HOW WOULD YOU DEFINE THE FASHION IN BERLIN IN GENERAL?
Fashion in Berlin is less conceptual,we hope with our participation; being trained in Belgium and worked for only Belgian designers, that people will appreciate the conceptual way of working, being driven and always going the full way, not accepting compromises but always staying wearable and never loosing the sight of the product.
IS BERLIN REFLECTED IN YOUR DESIGN OR IS IT A SOURCE OF INSPIRATION FOR THIS COLLECTION?

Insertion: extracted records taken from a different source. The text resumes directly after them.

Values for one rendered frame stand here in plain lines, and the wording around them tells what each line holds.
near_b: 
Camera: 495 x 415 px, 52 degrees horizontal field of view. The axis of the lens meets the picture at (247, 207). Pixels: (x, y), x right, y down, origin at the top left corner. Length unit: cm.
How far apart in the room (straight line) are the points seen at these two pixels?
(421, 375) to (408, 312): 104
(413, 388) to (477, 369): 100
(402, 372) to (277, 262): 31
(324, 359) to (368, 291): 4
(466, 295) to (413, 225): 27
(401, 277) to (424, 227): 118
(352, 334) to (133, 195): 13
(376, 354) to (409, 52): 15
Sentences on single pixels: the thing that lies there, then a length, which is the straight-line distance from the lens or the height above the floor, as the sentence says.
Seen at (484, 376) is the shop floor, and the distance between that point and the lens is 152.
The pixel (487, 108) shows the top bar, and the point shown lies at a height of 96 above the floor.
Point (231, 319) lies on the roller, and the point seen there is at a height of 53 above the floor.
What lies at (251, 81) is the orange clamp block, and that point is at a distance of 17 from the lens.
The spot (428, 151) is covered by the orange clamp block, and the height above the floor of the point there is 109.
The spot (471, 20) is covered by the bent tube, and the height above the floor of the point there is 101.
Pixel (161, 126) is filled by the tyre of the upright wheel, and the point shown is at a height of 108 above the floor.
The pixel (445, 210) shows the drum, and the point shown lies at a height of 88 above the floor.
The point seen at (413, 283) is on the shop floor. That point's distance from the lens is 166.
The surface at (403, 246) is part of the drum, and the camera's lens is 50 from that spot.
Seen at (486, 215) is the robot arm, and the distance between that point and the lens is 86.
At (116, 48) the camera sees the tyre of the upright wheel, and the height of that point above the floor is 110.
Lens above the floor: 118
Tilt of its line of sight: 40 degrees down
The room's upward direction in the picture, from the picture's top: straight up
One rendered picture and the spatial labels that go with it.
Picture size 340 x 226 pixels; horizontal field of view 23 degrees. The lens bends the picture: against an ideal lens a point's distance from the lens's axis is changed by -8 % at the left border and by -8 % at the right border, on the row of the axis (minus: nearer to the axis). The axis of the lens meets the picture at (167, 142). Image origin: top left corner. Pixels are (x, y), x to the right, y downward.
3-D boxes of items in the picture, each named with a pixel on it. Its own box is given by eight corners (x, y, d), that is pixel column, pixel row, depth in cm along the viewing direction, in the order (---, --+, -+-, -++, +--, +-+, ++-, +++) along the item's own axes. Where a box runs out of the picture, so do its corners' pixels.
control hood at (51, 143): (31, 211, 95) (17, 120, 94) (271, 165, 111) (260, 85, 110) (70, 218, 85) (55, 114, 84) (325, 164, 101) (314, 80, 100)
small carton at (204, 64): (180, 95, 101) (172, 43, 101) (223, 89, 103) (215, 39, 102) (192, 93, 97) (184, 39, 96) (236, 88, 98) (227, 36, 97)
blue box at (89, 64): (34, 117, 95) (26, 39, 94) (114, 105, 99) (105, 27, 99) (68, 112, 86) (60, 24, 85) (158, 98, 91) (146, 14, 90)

Berlin reflects for us the new openness, the idea of a world citizen, the borderless thinking and therefor serves as a rich inspiration in the choice of different artists based in Berlin such as Katharina Grosse and many more.
WHAT WAS YOUR VISION OF THIS COLLECTION?
The vision of this collection is to combine different layers of shoulder pieces, our trademark, such as coats, jacket and bombers and create a new look. The main focus will go on all those sorts of shoulder pieces. They all come in own developed colours, materials such as inkjet prints, screen prints, jacquards, matelassés, etc. We were inspired by Viviane Sassen for colours and material mixes, by Katharina Grosse for screen prints, by flemish renaissance Painter Pieter Brueghel for shapes, inkjet print and matelassé.

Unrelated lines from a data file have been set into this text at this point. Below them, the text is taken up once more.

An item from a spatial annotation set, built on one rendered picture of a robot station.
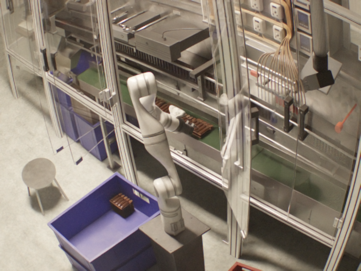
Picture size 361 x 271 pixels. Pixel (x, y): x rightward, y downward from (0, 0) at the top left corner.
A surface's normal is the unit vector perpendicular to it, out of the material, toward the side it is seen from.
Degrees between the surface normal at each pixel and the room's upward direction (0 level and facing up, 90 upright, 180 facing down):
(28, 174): 0
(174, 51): 90
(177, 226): 90
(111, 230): 0
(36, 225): 0
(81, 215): 90
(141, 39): 90
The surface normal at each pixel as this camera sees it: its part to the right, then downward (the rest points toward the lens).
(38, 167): -0.10, -0.77
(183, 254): 0.64, 0.43
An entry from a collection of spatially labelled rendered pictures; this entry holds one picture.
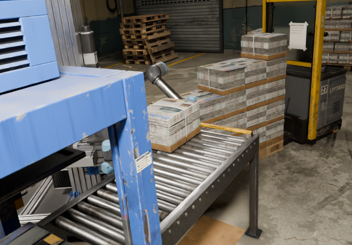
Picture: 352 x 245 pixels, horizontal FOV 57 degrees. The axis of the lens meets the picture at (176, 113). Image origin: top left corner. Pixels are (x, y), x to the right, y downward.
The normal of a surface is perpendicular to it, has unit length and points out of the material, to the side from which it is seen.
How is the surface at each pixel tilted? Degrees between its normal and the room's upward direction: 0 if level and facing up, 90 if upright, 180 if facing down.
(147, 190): 90
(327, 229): 0
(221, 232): 0
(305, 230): 0
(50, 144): 90
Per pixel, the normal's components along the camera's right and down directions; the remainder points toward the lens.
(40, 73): 0.83, 0.13
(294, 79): -0.83, 0.25
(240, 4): -0.56, 0.32
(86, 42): 0.00, 0.33
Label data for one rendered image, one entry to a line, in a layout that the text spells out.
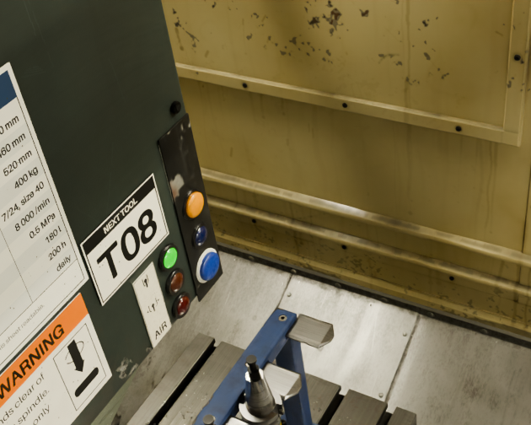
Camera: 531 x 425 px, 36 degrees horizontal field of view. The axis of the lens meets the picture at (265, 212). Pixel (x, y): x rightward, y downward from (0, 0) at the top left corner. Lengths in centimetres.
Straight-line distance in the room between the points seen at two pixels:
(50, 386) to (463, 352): 123
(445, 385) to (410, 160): 50
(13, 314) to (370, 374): 127
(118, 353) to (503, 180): 94
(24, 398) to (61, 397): 4
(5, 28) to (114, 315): 28
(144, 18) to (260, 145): 109
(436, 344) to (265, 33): 75
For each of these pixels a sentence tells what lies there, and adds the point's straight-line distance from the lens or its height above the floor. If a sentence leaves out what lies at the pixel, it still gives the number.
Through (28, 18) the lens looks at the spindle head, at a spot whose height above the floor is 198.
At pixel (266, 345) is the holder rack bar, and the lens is 131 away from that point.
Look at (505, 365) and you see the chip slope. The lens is 179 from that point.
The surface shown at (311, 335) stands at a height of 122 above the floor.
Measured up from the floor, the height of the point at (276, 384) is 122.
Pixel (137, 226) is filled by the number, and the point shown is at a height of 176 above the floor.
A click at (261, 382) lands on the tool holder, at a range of 118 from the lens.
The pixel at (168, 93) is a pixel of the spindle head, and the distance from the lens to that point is 71.
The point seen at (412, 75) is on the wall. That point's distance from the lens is 146.
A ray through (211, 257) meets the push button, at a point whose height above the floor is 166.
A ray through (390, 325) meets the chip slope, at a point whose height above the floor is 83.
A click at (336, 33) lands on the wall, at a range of 149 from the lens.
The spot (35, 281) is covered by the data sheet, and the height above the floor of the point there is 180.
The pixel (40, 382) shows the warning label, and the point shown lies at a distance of 68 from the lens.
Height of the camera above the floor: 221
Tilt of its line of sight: 40 degrees down
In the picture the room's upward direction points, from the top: 9 degrees counter-clockwise
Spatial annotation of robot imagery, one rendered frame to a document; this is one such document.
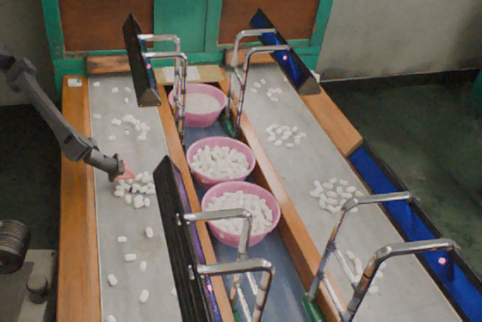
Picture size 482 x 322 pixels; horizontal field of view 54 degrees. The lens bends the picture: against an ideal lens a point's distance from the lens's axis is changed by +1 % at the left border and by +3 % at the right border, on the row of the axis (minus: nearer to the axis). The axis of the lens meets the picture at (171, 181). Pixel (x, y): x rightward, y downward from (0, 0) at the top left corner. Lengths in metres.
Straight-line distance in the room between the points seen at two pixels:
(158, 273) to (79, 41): 1.28
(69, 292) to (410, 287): 0.99
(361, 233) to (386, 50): 2.50
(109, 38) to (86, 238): 1.12
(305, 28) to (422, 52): 1.80
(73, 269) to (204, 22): 1.39
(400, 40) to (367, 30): 0.32
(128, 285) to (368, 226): 0.83
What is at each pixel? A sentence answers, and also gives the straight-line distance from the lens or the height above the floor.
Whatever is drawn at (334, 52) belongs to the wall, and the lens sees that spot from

HOW DID THAT VISION CHANGE DURING THE PROCESS ?
The vision didn’t change during the process, it became stronger and more clear with time.
CAN YOU EXPLAIN YOUR CHOICE OF MATERIALS, SHAPES AND COLOURS FOR THIS COLLECTION ?
The inspiration of this season’s color card was the Dutch Photographer Viviane Sassen. Her unique eye for colour combinations and materials were the starting point for us. The choice of materials resulted in a rich choice of different weights, different structures, different touches, from heavy wools to wool polyester mixes to matt silks to transparent jerseys, leathers and wool knits. It is a nice balance between shiny and matt materials, heavy and light materials, etc. The shapes were inspired by different painters, such as Brueghel. They resulted in oversized trench coats, bomber jackets, blazers next to fitted trousers and lazed dresses and skirts.
WHAT IS THE STRONGEST PIECE/S IN THIS PARTICULAR COLLECTION ?
The strongest piece in this collection would be our new Double Coat in our own developed Multi coloured Wool Jacquard.